Figure 1.

(a) The microscopy images showing the formation process of OM-SBs. OMVs were labeled with lipophilic fluorophore, R18, and PEG-liposomes were devoid of fluorescence. The dark lines in the images are scratches intentionally made to find the focal plane of bilayer. Intact OMVs labeled with R18 first adsorbed on the glass substrate (corresponding to step 2 in b). After the addition of PEG-liposomes, OMVs were induced to rupture (step 3), which resulted in the diffusion of R18 fluorophores from OMVs to newly formed bilayers (b step 3). The uniform distribution of the fluorescence indicated the contiguous nature of the OM-SB as well as the mobility of the R18 within it (step 4). The images were all taken under 40x magnification.
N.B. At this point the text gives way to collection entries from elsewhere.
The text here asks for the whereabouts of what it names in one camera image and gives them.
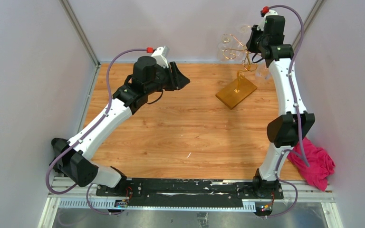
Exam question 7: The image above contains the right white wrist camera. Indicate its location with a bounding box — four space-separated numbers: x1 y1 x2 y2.
257 6 278 31

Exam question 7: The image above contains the clear wine glass back left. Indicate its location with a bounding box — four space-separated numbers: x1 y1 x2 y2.
217 34 245 61

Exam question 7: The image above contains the clear wine glass right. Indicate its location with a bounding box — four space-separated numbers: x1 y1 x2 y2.
255 64 271 80

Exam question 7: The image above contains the gold wire glass rack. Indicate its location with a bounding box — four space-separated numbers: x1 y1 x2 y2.
216 35 258 109

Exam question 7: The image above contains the clear wine glass back top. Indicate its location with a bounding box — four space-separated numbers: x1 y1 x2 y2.
235 23 252 36

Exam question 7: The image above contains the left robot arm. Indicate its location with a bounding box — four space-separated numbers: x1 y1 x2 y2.
51 56 190 196

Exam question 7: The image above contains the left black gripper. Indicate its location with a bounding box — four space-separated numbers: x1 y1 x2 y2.
145 61 190 95

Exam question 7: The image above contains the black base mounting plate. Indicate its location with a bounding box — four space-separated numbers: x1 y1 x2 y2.
96 178 284 208

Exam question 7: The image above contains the pink cloth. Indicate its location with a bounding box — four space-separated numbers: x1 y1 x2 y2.
288 137 336 191

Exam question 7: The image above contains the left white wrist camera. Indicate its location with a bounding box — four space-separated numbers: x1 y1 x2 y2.
151 46 169 68

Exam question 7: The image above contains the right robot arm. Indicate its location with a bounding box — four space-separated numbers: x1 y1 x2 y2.
247 10 315 199

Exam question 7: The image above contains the clear wine glass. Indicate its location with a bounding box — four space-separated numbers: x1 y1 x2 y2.
217 34 245 61
235 23 252 36
255 64 271 80

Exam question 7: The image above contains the aluminium frame rail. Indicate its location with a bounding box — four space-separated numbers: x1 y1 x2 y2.
38 184 344 228

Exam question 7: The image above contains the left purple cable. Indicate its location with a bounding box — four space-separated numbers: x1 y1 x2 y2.
45 47 155 216

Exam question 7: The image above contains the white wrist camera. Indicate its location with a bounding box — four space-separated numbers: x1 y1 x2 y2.
257 6 278 31
151 46 169 68

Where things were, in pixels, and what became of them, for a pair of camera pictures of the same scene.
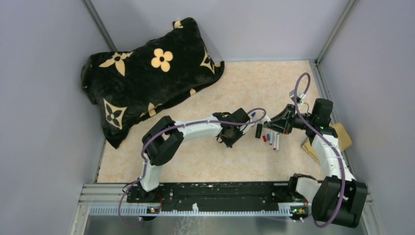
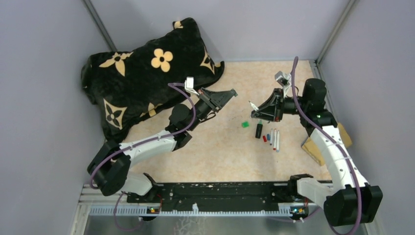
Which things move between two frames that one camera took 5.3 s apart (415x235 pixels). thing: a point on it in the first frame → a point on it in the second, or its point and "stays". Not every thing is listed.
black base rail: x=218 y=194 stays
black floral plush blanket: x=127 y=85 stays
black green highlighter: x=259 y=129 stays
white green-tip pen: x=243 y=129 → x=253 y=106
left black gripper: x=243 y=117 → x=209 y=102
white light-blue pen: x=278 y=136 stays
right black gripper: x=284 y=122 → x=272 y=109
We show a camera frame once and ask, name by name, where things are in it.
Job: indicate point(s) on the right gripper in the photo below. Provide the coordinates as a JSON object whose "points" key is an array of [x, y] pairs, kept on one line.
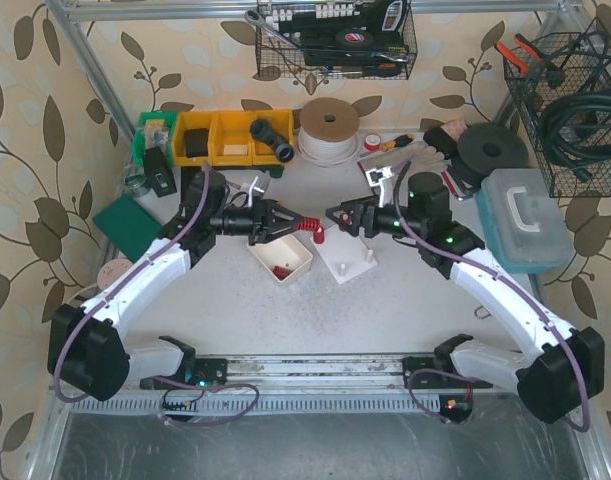
{"points": [[364, 220]]}

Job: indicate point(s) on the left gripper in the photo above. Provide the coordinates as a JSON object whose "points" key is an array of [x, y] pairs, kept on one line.
{"points": [[258, 223]]}

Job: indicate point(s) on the white spring tray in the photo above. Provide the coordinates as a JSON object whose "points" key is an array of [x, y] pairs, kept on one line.
{"points": [[286, 252]]}

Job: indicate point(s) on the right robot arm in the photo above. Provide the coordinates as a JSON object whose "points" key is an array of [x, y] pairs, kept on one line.
{"points": [[556, 369]]}

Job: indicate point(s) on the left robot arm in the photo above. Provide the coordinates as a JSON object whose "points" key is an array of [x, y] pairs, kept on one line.
{"points": [[87, 355]]}

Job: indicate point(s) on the yellow storage bins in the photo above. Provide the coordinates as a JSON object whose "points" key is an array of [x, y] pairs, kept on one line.
{"points": [[229, 143]]}

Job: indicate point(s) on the beige work glove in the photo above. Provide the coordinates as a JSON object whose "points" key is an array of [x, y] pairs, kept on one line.
{"points": [[422, 158]]}

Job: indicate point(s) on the small yellow black screwdriver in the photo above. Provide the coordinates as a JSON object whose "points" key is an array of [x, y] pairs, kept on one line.
{"points": [[400, 141]]}

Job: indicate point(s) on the grey pipe fitting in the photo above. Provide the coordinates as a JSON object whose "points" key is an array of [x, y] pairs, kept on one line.
{"points": [[262, 131]]}

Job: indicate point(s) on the black box in bin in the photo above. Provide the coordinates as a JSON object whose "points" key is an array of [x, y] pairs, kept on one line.
{"points": [[196, 142]]}

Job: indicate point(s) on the black brush with sponge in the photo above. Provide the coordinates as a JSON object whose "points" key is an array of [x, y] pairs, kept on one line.
{"points": [[444, 138]]}

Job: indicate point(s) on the black battery charger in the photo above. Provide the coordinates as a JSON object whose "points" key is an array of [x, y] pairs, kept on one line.
{"points": [[158, 172]]}

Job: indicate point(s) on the green foam pad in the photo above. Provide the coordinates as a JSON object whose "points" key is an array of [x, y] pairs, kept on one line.
{"points": [[128, 226]]}

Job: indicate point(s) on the black foam disc spool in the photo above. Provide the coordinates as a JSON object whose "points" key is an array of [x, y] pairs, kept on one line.
{"points": [[483, 148]]}

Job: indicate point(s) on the glass jar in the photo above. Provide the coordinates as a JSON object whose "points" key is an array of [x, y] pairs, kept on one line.
{"points": [[135, 182]]}

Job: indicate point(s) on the green storage bin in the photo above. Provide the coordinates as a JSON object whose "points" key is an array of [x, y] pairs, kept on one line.
{"points": [[154, 130]]}

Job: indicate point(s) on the teal clear toolbox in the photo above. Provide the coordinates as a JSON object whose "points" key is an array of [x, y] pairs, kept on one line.
{"points": [[522, 224]]}

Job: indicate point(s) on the round sanding disc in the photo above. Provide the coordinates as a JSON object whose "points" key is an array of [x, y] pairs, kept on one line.
{"points": [[112, 271]]}

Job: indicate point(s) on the white four-peg base plate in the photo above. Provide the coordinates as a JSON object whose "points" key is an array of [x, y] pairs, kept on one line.
{"points": [[345, 256]]}

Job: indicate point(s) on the white cable spool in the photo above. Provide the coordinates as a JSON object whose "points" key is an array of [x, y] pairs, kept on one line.
{"points": [[328, 132]]}

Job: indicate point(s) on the aluminium rail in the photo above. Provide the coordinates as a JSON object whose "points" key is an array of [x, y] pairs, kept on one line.
{"points": [[354, 372]]}

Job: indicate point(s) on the wire basket with tools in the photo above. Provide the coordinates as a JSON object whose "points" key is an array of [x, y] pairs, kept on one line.
{"points": [[322, 40]]}

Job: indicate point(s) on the orange handled pliers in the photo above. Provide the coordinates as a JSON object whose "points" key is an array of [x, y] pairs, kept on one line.
{"points": [[523, 46]]}

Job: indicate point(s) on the wire basket with hoses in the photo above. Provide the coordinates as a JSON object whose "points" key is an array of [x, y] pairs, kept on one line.
{"points": [[565, 105]]}

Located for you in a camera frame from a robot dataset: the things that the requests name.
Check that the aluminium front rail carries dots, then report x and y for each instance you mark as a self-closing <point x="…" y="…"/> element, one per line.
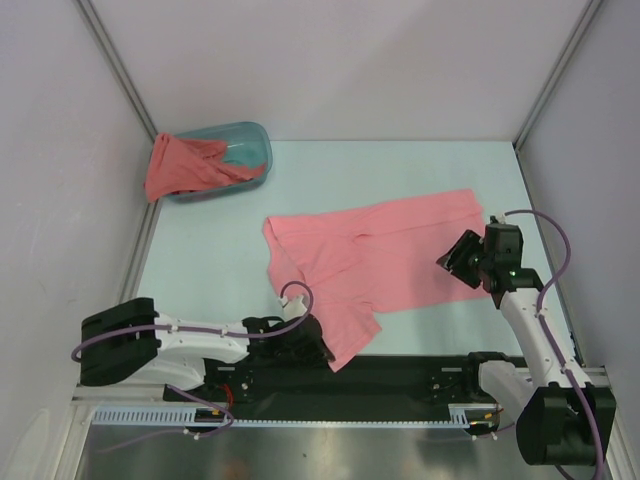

A time-lapse movie of this rupture process can be found in the Supplemental Information. (b) Typical QCM-D curves showing the formation process of OM-SB. After initial PBS buffer baselines were achieved (0), OMVs were flowed into the chamber and adsorbed on the sensor (1). This step was followed by a PBS buffer rinse to remove excess OMVs not absorbed to the surface (2). PEG-liposomes were then sent into the system (3), which formed SLB patches and induced adsorbed OMV rupture. A final buffer rinse was made to remove any excess amount of vesicles from the system (4). (c) Frequency and dissipation signals were converted to adhered mass values, as shown in the lower plot. Changes in the mass on the surface along the formation process were determined using the one-layer Voigt-Voinova model (Supplemental Information).